Vorteile: höchste Robustheit, Standard-Wiederherstellung. Nachteile: langsam, hoher Wiederherstellungsaufwand, Verkehrssicherung aufwändig.
Trenching und Microtrenching
- Trenching: schmaler Schlitz 6–15 cm breit, 30–40 cm tief — geeignet für Asphaltflächen
- Microtrenching: 6–10 cm breit, 8–15 cm tief — für stabile Asphaltdecken
- Tempo: 200–500 m pro Tag
- Kostenvorteil: 30–50 % gegenüber offenem Tiefbau
- Limitierung: nicht in jeder Kommune zugelassen — Vorab-Klärung Pflicht
Spülbohrung (HDD)
Horizontal Directional Drilling: für Querungen unter Straßen, Bahn, Bach oder geschützten Wurzelbereichen. Kein offener Aufgrabungsschnitt.
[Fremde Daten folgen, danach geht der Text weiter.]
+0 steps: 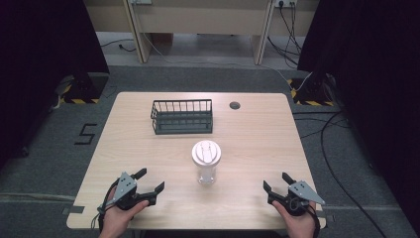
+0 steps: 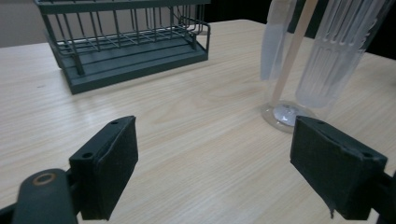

Tempo bis 10 m pro Stunde, Kosten ab 30 €/m, je nach Untergrund auch deutlich höher.
Kabelpflug
Für Wiesen, Feldwege, Sandboden. Schwingender Pflug zieht Speedpipe in einem Arbeitsgang ins Erdreich. Tempo bis 1.500 m pro Tag, sehr günstig — aber nur abseits asphaltierter Flächen.
Wahl des Verfahrens
Faustregel: offener Tiefbau im Innerort und Wohngebieten, Trenching auf langen Asphaltstraßen wenn zugelassen, Spülbohrung für Querungen, Pflug auf langen Außerorts-Strecken.
Eine vernünftige Auskundung kombiniert mehrere Verfahren je Cluster — das macht den Unterschied zwischen 'Ausbau im Plan' und 'Ausbau über Budget'.